Exercise instructions ▸ The entries that follow need to be printed exactly as they are, minus any pictures.

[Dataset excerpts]
-=-=-

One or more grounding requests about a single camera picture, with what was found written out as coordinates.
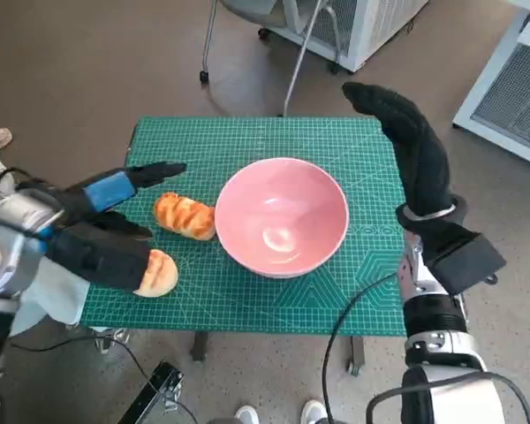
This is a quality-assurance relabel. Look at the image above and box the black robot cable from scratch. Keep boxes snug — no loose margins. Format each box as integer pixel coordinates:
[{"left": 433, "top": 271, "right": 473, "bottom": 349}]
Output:
[
  {"left": 321, "top": 271, "right": 407, "bottom": 424},
  {"left": 0, "top": 165, "right": 58, "bottom": 195},
  {"left": 367, "top": 370, "right": 520, "bottom": 424}
]

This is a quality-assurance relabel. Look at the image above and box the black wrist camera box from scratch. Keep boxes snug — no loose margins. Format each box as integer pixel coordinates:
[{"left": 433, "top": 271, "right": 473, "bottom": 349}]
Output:
[
  {"left": 43, "top": 223, "right": 154, "bottom": 295},
  {"left": 423, "top": 220, "right": 509, "bottom": 297}
]

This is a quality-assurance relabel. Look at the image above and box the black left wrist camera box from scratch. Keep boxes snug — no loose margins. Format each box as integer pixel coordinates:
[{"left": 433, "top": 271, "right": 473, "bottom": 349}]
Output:
[{"left": 43, "top": 223, "right": 154, "bottom": 295}]

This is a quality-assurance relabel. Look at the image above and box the green cutting mat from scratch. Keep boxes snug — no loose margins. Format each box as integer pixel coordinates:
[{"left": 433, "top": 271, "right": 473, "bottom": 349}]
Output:
[{"left": 77, "top": 116, "right": 410, "bottom": 337}]

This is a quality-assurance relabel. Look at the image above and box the black flat device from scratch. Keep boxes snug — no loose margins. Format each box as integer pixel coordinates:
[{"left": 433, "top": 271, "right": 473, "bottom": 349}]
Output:
[{"left": 114, "top": 360, "right": 186, "bottom": 424}]

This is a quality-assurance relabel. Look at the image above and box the round toy bread bun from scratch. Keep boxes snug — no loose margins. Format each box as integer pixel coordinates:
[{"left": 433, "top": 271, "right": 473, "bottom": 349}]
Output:
[{"left": 132, "top": 249, "right": 179, "bottom": 298}]

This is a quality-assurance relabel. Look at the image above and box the black table leg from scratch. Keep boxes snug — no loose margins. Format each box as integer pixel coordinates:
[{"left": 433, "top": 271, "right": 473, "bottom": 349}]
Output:
[
  {"left": 189, "top": 331, "right": 211, "bottom": 363},
  {"left": 346, "top": 335, "right": 367, "bottom": 377},
  {"left": 95, "top": 327, "right": 129, "bottom": 354}
]

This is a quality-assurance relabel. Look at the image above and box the person's white shoe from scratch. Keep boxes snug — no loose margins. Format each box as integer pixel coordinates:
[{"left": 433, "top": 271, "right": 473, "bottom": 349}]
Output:
[
  {"left": 300, "top": 399, "right": 326, "bottom": 424},
  {"left": 233, "top": 404, "right": 260, "bottom": 424}
]

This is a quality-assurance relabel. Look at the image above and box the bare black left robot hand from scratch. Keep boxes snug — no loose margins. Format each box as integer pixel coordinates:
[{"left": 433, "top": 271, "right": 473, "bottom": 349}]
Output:
[{"left": 55, "top": 161, "right": 187, "bottom": 241}]

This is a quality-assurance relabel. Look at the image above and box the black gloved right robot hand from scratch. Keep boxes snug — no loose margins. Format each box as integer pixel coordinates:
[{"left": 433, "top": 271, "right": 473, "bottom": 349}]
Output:
[{"left": 342, "top": 81, "right": 454, "bottom": 220}]

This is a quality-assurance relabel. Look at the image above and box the person's leg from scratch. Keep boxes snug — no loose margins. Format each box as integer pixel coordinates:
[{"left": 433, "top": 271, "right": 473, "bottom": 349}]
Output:
[{"left": 0, "top": 254, "right": 89, "bottom": 330}]

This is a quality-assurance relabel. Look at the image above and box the pink bowl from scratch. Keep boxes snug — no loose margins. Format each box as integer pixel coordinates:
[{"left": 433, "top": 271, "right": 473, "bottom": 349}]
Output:
[{"left": 214, "top": 157, "right": 350, "bottom": 279}]

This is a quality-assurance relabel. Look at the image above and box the long braided toy bread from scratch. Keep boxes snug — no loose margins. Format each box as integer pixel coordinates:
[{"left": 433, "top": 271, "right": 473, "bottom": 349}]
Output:
[{"left": 154, "top": 192, "right": 216, "bottom": 242}]

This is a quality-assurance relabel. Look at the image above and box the grey office chair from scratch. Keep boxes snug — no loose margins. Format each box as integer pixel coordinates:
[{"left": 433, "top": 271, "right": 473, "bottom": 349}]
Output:
[{"left": 198, "top": 0, "right": 341, "bottom": 118}]

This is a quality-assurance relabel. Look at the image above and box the white cabinet with vent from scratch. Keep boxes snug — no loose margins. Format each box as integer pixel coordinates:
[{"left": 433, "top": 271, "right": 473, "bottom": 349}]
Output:
[{"left": 451, "top": 8, "right": 530, "bottom": 171}]

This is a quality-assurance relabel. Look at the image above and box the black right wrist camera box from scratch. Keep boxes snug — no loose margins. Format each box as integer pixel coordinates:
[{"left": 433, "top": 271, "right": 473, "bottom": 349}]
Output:
[{"left": 423, "top": 220, "right": 509, "bottom": 297}]

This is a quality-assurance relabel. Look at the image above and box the black floor cable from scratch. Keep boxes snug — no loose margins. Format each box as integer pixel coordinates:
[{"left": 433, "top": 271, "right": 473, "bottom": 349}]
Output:
[{"left": 6, "top": 335, "right": 200, "bottom": 424}]

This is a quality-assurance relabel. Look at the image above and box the white air unit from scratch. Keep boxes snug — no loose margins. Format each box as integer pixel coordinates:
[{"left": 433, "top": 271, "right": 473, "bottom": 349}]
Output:
[{"left": 258, "top": 0, "right": 429, "bottom": 74}]

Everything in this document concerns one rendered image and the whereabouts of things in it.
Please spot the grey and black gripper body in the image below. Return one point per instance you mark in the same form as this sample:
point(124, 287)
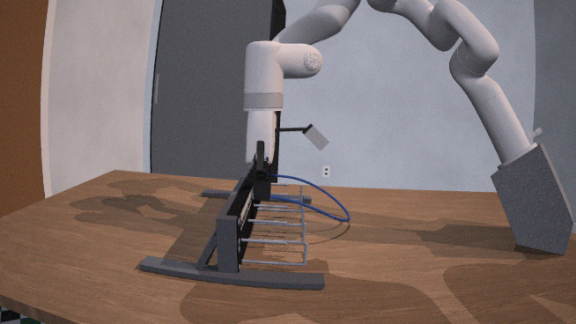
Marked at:
point(261, 125)

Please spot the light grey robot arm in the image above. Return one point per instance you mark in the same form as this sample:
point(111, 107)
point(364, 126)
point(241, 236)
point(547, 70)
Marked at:
point(268, 62)

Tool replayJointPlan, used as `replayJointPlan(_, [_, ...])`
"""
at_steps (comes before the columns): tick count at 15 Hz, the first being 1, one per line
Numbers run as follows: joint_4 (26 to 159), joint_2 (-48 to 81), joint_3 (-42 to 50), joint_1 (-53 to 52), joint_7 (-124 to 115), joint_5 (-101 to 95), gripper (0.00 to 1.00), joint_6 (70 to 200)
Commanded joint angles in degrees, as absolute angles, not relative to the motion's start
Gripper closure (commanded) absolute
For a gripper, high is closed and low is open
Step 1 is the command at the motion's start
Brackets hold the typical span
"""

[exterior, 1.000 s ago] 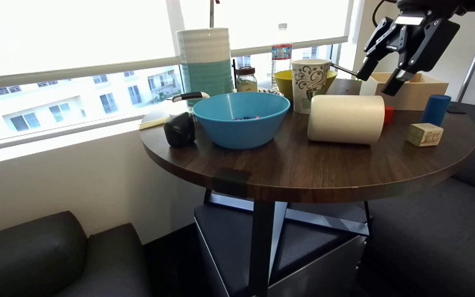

-=-=-

Your solution ▸
One or more grounding requests about a single camera picture, with what was found written out as coordinates.
This is a quality-assurance relabel. Look at the image above and box the black robot cable from scratch. Keep boxes snug — no loose margins. Format each box as integer pixel coordinates:
[{"left": 433, "top": 271, "right": 473, "bottom": 349}]
Output:
[
  {"left": 321, "top": 271, "right": 407, "bottom": 424},
  {"left": 0, "top": 165, "right": 58, "bottom": 195},
  {"left": 367, "top": 370, "right": 520, "bottom": 424}
]

This is a quality-assurance relabel. Look at the image above and box the black wrist camera box from scratch. Keep boxes snug — no loose margins. Format each box as integer pixel coordinates:
[{"left": 433, "top": 271, "right": 473, "bottom": 349}]
Output:
[
  {"left": 43, "top": 223, "right": 154, "bottom": 295},
  {"left": 423, "top": 220, "right": 509, "bottom": 297}
]

This is a quality-assurance relabel. Look at the image above and box the black left wrist camera box from scratch. Keep boxes snug — no loose margins. Format each box as integer pixel coordinates:
[{"left": 433, "top": 271, "right": 473, "bottom": 349}]
Output:
[{"left": 43, "top": 223, "right": 154, "bottom": 295}]

This is a quality-assurance relabel. Look at the image above and box the green cutting mat from scratch. Keep boxes snug — no loose margins. Format each box as integer pixel coordinates:
[{"left": 433, "top": 271, "right": 473, "bottom": 349}]
Output:
[{"left": 77, "top": 116, "right": 410, "bottom": 337}]

This is a quality-assurance relabel. Look at the image above and box the black flat device from scratch. Keep boxes snug — no loose margins. Format each box as integer pixel coordinates:
[{"left": 433, "top": 271, "right": 473, "bottom": 349}]
Output:
[{"left": 114, "top": 360, "right": 186, "bottom": 424}]

This is a quality-assurance relabel. Look at the image above and box the round toy bread bun from scratch. Keep boxes snug — no loose margins. Format each box as integer pixel coordinates:
[{"left": 433, "top": 271, "right": 473, "bottom": 349}]
Output:
[{"left": 132, "top": 249, "right": 179, "bottom": 298}]

This is a quality-assurance relabel. Look at the image above and box the black table leg from scratch. Keep boxes snug — no loose margins. Format each box as integer pixel coordinates:
[{"left": 433, "top": 271, "right": 473, "bottom": 349}]
Output:
[
  {"left": 189, "top": 331, "right": 211, "bottom": 363},
  {"left": 346, "top": 335, "right": 367, "bottom": 377},
  {"left": 95, "top": 327, "right": 129, "bottom": 354}
]

This is a quality-assurance relabel. Look at the image above and box the person's white shoe from scratch. Keep boxes snug — no loose margins. Format each box as integer pixel coordinates:
[{"left": 433, "top": 271, "right": 473, "bottom": 349}]
Output:
[
  {"left": 300, "top": 399, "right": 326, "bottom": 424},
  {"left": 233, "top": 404, "right": 260, "bottom": 424}
]

This is a quality-assurance relabel. Look at the image above and box the bare black left robot hand from scratch. Keep boxes snug — no loose margins. Format each box as integer pixel coordinates:
[{"left": 433, "top": 271, "right": 473, "bottom": 349}]
Output:
[{"left": 55, "top": 161, "right": 187, "bottom": 241}]

This is a quality-assurance relabel. Look at the image above and box the black gloved right robot hand from scratch. Keep boxes snug — no loose margins. Format each box as integer pixel coordinates:
[{"left": 433, "top": 271, "right": 473, "bottom": 349}]
Output:
[{"left": 342, "top": 81, "right": 454, "bottom": 220}]

This is a quality-assurance relabel. Look at the image above and box the person's leg from scratch. Keep boxes snug — no loose margins. Format each box as integer pixel coordinates:
[{"left": 433, "top": 271, "right": 473, "bottom": 349}]
Output:
[{"left": 0, "top": 254, "right": 89, "bottom": 330}]

This is a quality-assurance relabel. Look at the image above and box the pink bowl from scratch. Keep boxes snug — no loose margins. Format each box as integer pixel coordinates:
[{"left": 433, "top": 271, "right": 473, "bottom": 349}]
Output:
[{"left": 214, "top": 157, "right": 350, "bottom": 279}]

This is a quality-assurance relabel. Look at the image above and box the long braided toy bread from scratch. Keep boxes snug — no loose margins. Format each box as integer pixel coordinates:
[{"left": 433, "top": 271, "right": 473, "bottom": 349}]
Output:
[{"left": 154, "top": 192, "right": 216, "bottom": 242}]

This is a quality-assurance relabel. Look at the image above and box the grey office chair from scratch. Keep boxes snug — no loose margins. Format each box as integer pixel coordinates:
[{"left": 433, "top": 271, "right": 473, "bottom": 349}]
Output:
[{"left": 198, "top": 0, "right": 341, "bottom": 118}]

This is a quality-assurance relabel. Look at the image above and box the white cabinet with vent from scratch. Keep boxes snug — no loose margins. Format each box as integer pixel coordinates:
[{"left": 433, "top": 271, "right": 473, "bottom": 349}]
Output:
[{"left": 451, "top": 8, "right": 530, "bottom": 171}]

This is a quality-assurance relabel. Look at the image above and box the black right wrist camera box from scratch. Keep boxes snug — no loose margins. Format each box as integer pixel coordinates:
[{"left": 433, "top": 271, "right": 473, "bottom": 349}]
Output:
[{"left": 423, "top": 220, "right": 509, "bottom": 297}]

This is a quality-assurance relabel. Look at the image above and box the black floor cable from scratch. Keep boxes snug — no loose margins. Format each box as integer pixel coordinates:
[{"left": 433, "top": 271, "right": 473, "bottom": 349}]
Output:
[{"left": 6, "top": 335, "right": 200, "bottom": 424}]

This is a quality-assurance relabel. Look at the image above and box the white air unit from scratch. Keep boxes snug — no loose margins. Format each box as integer pixel coordinates:
[{"left": 433, "top": 271, "right": 473, "bottom": 349}]
Output:
[{"left": 258, "top": 0, "right": 429, "bottom": 74}]

Everything in this document concerns one rendered image and the whereabouts of things in it.
Please spot the grey and black gripper body in the image below. Return one point per instance you mark in the same form as this sample:
point(124, 287)
Marked at:
point(261, 125)

Please spot the light grey robot arm in the image above. Return one point per instance you mark in the same form as this sample:
point(111, 107)
point(364, 126)
point(241, 236)
point(547, 70)
Marked at:
point(268, 62)

Tool replayJointPlan, used as `replayJointPlan(_, [_, ...])`
"""
at_steps (comes before the columns): tick count at 15 Hz, the first being 1, one per line
Numbers run as follows: joint_4 (26 to 159), joint_2 (-48 to 81), joint_3 (-42 to 50), joint_1 (-53 to 52), joint_7 (-124 to 115), joint_5 (-101 to 95), gripper (0.00 to 1.00), joint_6 (70 to 200)
Commanded joint angles in degrees, as absolute angles, not relative to the motion's start
Gripper closure (commanded) absolute
For a gripper, high is closed and low is open
Step 1 is the command at the motion's start
Brackets hold the typical span
"""

[exterior, 1.000 s ago] 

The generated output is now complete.